## The data
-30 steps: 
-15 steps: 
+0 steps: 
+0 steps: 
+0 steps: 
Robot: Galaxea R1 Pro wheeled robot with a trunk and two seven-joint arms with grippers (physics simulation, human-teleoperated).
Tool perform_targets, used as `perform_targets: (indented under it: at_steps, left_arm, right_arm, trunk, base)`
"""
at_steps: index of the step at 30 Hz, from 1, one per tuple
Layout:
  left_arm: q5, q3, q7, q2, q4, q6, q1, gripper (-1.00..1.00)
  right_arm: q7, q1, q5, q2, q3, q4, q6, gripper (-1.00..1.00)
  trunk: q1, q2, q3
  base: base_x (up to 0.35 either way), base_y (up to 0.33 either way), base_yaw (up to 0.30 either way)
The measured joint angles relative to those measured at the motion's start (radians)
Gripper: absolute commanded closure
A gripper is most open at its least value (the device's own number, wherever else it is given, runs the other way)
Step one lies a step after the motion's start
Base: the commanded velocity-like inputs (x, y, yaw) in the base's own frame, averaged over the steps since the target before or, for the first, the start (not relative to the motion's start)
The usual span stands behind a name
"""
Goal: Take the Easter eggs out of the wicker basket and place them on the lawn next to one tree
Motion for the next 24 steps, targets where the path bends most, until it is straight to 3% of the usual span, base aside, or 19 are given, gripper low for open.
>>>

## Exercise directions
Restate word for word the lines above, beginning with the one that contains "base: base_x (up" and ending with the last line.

## Exercise solution
  base: base_x (up to 0.35 either way), base_y (up to 0.33 either way), base_yaw (up to 0.30 either way)
The measured joint angles relative to those measured at the motion's start (radians)
Gripper: absolute commanded closure
A gripper is most open at its least value (the device's own number, wherever else it is given, runs the other way)
Step one lies a step after the motion's start
Base: the commanded velocity-like inputs (x, y, yaw) in the base's own frame, averaged over the steps since the target before or, for the first, the start (not relative to the motion's start)
The usual span stands behind a name
"""
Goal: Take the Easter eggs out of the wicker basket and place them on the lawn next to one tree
Motion for the next 24 steps, targets where the path bends most, until it is straight to 3% of the usual span, base aside, or 19 are given, gripper low for open.
>>>

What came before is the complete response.